Write out again each line of the material below, unchanged, from the first one to the line that holds "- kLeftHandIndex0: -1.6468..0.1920".

** Opening INPUT DATA block **

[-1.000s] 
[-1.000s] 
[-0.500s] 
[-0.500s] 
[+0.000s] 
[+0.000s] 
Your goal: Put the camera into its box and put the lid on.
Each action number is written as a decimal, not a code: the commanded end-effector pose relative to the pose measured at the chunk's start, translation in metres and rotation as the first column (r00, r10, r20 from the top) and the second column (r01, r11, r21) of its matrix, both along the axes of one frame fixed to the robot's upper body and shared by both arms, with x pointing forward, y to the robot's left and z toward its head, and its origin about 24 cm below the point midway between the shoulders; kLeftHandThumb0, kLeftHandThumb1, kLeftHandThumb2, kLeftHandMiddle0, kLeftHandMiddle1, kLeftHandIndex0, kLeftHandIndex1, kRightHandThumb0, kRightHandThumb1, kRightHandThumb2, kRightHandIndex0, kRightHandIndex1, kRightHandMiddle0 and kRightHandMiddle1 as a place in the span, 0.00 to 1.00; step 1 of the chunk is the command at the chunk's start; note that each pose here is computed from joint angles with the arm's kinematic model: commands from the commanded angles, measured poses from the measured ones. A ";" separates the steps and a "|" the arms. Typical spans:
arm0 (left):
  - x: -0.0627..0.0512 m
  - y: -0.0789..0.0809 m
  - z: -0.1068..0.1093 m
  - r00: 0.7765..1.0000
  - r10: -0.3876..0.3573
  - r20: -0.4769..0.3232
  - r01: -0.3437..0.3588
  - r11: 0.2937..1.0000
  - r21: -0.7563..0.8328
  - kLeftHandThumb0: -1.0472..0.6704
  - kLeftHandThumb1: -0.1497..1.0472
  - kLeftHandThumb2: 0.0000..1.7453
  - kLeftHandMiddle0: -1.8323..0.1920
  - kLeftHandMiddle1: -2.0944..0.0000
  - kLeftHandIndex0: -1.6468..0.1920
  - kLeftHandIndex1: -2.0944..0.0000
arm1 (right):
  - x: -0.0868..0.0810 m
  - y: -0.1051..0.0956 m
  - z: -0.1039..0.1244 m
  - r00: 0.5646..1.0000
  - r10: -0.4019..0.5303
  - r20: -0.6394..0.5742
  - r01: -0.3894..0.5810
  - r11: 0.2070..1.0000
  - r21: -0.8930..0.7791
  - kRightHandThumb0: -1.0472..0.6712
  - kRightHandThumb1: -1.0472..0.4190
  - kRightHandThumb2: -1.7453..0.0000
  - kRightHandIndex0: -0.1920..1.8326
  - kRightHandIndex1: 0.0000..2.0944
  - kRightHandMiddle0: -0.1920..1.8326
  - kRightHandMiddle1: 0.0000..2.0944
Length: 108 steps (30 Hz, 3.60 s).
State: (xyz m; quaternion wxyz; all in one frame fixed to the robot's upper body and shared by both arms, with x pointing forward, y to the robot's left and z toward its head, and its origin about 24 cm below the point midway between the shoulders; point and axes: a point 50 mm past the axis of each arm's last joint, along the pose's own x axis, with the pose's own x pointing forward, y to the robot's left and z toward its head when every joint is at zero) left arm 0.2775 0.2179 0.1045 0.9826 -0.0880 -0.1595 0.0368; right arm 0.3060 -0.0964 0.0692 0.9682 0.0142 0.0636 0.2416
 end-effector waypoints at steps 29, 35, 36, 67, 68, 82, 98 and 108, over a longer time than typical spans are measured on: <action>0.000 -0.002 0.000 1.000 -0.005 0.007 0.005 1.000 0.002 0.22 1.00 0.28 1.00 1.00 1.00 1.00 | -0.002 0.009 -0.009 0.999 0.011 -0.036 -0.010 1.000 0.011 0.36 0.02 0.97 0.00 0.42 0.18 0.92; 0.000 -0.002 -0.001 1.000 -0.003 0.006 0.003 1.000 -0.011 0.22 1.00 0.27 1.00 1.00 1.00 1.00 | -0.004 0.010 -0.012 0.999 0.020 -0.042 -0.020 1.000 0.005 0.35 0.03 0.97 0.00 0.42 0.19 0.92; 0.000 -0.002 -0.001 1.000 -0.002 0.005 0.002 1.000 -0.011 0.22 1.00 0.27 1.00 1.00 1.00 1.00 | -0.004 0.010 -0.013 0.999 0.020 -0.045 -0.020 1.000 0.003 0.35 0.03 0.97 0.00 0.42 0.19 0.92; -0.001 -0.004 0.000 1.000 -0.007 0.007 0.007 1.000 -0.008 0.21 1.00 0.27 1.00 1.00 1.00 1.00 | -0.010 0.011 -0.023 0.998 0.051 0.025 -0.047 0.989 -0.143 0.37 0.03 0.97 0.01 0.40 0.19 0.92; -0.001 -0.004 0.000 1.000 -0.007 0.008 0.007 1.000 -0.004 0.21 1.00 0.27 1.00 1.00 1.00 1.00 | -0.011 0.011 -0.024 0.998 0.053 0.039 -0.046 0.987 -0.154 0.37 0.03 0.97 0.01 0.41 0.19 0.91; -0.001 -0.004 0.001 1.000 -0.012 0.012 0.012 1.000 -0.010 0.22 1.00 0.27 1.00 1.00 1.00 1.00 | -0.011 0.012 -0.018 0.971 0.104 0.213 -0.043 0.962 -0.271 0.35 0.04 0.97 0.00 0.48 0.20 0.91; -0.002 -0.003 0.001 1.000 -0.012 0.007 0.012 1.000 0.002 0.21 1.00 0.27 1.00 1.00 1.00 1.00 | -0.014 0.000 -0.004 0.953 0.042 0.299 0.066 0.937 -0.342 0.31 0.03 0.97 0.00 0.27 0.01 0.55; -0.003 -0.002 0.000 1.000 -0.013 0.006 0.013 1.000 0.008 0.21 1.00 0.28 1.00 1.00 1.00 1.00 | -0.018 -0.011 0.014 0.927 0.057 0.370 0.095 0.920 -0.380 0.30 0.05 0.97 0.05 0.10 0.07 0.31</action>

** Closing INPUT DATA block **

*EXERCISE RESPONSE*.
[-1.000s] 
[-1.000s] 
[-0.500s] 
[-0.500s] 
[+0.000s] 
[+0.000s] 
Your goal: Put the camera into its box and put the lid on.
Each action number is written as a decimal, not a code: the commanded end-effector pose relative to the pose measured at the chunk's start, translation in metres and rotation as the first column (r00, r10, r20 from the top) and the second column (r01, r11, r21) of its matrix, both along the axes of one frame fixed to the robot's upper body and shared by both arms, with x pointing forward, y to the robot's left and z toward its head, and its origin about 24 cm below the point midway between the shoulders; kLeftHandThumb0, kLeftHandThumb1, kLeftHandThumb2, kLeftHandMiddle0, kLeftHandMiddle1, kLeftHandIndex0, kLeftHandIndex1, kRightHandThumb0, kRightHandThumb1, kRightHandThumb2, kRightHandIndex0, kRightHandIndex1, kRightHandMiddle0 and kRightHandMiddle1 as a place in the span, 0.00 to 1.00; step 1 of the chunk is the command at the chunk's start; note that each pose here is computed from joint angles with the arm's kinematic model: commands from the commanded angles, measured poses from the measured ones. A ";" separates the steps and a "|" the arms. Typical spans:
arm0 (left):
  - x: -0.0627..0.0512 m
  - y: -0.0789..0.0809 m
  - z: -0.1068..0.1093 m
  - r00: 0.7765..1.0000
  - r10: -0.3876..0.3573
  - r20: -0.4769..0.3232
  - r01: -0.3437..0.3588
  - r11: 0.2937..1.0000
  - r21: -0.7563..0.8328
  - kLeftHandThumb0: -1.0472..0.6704
  - kLeftHandThumb1: -0.1497..1.0472
  - kLeftHandThumb2: 0.0000..1.7453
  - kLeftHandMiddle0: -1.8323..0.1920
  - kLeftHandMiddle1: -2.0944..0.0000
  - kLeftHandIndex0: -1.6468..0.1920

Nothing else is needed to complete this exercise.